Reform Priority No. 5: Democracy Fund

At last year's General Assembly, President Bush called for the establishment of a UN Democracy Fund and we have worked diligently with the UN Secretariat and other interested member states to make this initiative a reality. The Democracy Fund will provide grants and in-kind assistance for democracy promotion efforts. Several other nations, including India, Hungary and South Korea have expressed support for the Fund. Secretary General Annan highlighted the idea in his report "In Larger Freedom" and has issued proposed Terms of Reference for its establishment. We have requested $10 million for the Democracy Fund in the FY 06 budget, and we are seeking FY 05 monies to reprogram for the Fund.

Reform Priority No. 6: Counter-Terrorism

We are in broad agreement with the counter-terrorism strategy proposed by the Secretary General, but do not agree with all its elements.

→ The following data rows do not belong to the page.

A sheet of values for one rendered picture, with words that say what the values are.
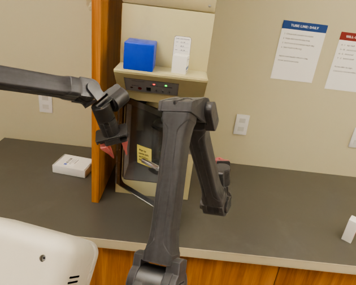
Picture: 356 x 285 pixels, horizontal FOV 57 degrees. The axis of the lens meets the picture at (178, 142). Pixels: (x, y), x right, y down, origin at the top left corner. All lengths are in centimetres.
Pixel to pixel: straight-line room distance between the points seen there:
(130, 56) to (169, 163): 56
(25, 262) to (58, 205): 84
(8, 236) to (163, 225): 27
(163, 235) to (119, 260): 70
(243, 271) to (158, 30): 95
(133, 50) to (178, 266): 72
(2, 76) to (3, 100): 106
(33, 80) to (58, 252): 51
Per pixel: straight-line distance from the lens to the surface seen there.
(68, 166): 161
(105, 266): 138
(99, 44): 117
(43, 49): 181
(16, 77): 94
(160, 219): 67
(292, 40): 173
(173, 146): 66
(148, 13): 122
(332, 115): 190
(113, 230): 129
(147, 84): 119
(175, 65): 116
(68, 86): 97
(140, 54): 113
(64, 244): 58
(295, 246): 139
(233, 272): 137
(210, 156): 86
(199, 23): 122
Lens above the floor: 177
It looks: 25 degrees down
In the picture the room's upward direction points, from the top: 7 degrees clockwise
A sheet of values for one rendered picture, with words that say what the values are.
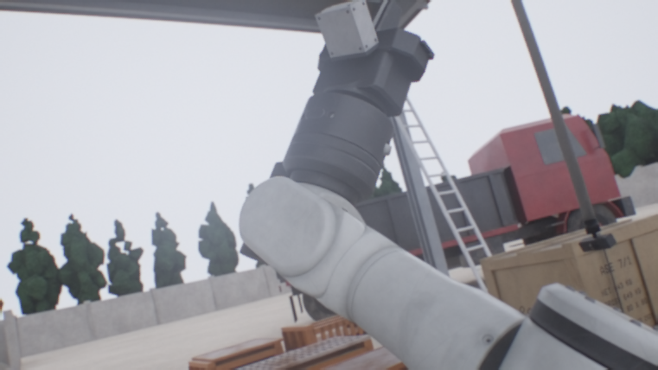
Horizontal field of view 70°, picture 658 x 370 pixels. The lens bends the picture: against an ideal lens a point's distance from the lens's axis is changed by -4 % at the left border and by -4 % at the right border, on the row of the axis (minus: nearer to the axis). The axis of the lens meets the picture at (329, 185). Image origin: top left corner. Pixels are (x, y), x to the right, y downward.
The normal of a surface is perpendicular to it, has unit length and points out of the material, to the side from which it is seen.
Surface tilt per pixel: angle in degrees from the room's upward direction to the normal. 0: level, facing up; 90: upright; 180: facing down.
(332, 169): 123
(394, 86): 110
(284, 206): 64
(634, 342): 84
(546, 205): 90
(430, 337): 70
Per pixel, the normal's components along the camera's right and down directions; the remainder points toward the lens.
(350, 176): 0.11, 0.57
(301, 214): -0.58, -0.43
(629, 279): 0.40, -0.25
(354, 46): -0.58, 0.56
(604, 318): -0.18, -0.83
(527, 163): -0.02, -0.23
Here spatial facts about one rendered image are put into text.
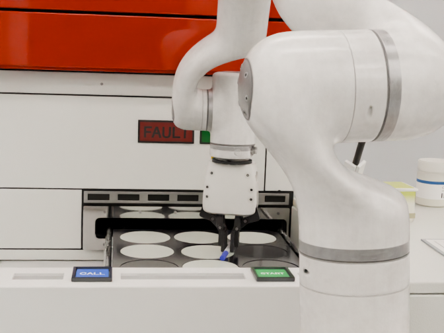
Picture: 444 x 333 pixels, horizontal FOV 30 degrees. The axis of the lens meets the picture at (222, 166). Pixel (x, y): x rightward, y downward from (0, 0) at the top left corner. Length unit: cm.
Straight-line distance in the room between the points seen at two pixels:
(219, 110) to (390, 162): 200
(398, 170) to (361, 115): 260
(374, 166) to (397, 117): 255
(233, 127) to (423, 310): 49
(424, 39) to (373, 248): 22
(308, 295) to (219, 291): 29
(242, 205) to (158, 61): 35
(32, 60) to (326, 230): 95
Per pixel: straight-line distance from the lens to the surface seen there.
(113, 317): 117
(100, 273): 120
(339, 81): 83
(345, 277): 87
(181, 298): 117
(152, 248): 159
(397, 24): 92
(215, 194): 153
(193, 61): 144
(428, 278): 126
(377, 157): 341
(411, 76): 86
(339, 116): 84
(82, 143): 175
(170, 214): 176
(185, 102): 147
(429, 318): 126
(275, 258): 155
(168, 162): 175
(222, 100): 149
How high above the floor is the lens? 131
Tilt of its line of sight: 9 degrees down
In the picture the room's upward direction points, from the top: 2 degrees clockwise
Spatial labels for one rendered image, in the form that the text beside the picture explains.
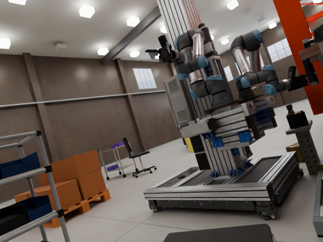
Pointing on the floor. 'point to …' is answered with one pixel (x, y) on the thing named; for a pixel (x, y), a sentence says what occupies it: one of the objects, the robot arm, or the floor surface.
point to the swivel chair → (136, 156)
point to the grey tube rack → (24, 168)
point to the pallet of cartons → (72, 185)
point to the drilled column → (308, 151)
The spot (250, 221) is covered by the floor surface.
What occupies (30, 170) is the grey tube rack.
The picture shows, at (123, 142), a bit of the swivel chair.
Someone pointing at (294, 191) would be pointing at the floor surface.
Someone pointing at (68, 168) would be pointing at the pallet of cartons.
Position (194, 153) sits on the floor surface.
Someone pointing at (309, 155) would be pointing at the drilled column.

Regarding a definition of terrorism, the U.S. welcomes the position, contained in the Secretary General's report, that the right to resist occupation does not justify the targeting and killing of civilians. We do not, however, want the effort to come to agreement on a definition of terrorism to distract from the more important task of moving forward on completion of the Comprehensive Convention on International Terrorism.

Security Council Reform

Finally, Mr. Chairman, I would like to say a few words about Security Council reform.

Many nations have expressed the view that the Security Council, the UN's most powerful body, should be enlarged from its current composition of 5 permanent members and 10 non-permanent members to become more representative of today's world. We have stated consistently that while we are open to considering expansion proposals, the primary purpose of Security Council reform should be to make the Council more effective.

The Secretary General's Panel of Eminent Persons did not endorse a specific plan on this highly-charged issue but proposed instead two options: (1) increasing the number of both permanent and non-permanent members; or (2) enlarging the Council with new non-permanent members only, albeit with a new category of non-permanent membership that has a longer term than the current two year term and which allows members to run for re-election.

Japan, Germany, Brazil, and India, known as the Group of Four or G-4, have put forward an enlargement proposal based on the first option that would give them, together with two African nations, permanent seats. The G4 has indicated that they would like to table a General Assembly resolution with their proposal to expand the Council in June.

This G4 proposal would need to receive a yes vote of two-thirds of UN members if it is to move to the next phases, the selection of the new permanent members, and the adoption of a resolution for amending the UN Charter, with ratification of those changes by two-thirds of UN membership. In order for the amendments to take effect, all permanent Security Council members then would need to ratify them. For the United States, this would require Senate ratification. The G-4 proposal is strongly opposed by a number of countries.

We are now engaged in a dialogue with the G-4 and with the other permanent members of the Security Council. I plan to meet personally, within the next two weeks, with my counterparts from both groups. Our immediate goal is to get the G-4 to hold off in calling for a vote on their resolution because it is so divisive that a vote, regardless of the outcome, could do serious, long-term damage to the UN as an institution. Clearly, a resolution that enjoys a broader base of support would stand a better chance of General Assembly adoption. We also want our friends to understand that while Security Council reform is an important issue, we cannot let discussion on expansion divert our attention from, and delay action on, other important, more urgently-needed UN reforms.

Conclusion

In closing, Mr. Chairman, I would like to underscore that United Nations reform is a very high priority for the President. The UN has been, and continues to be, a critical element of U.S. foreign policy. We should not, however, change the UN for the sake of change alone. We want reforms that will make the United Nations more effective and, in the end, take that organization closer to the vision that almost 60 years ago, to this very day, its founders presented to a war-weary, yet still hopeful, world. Thank you.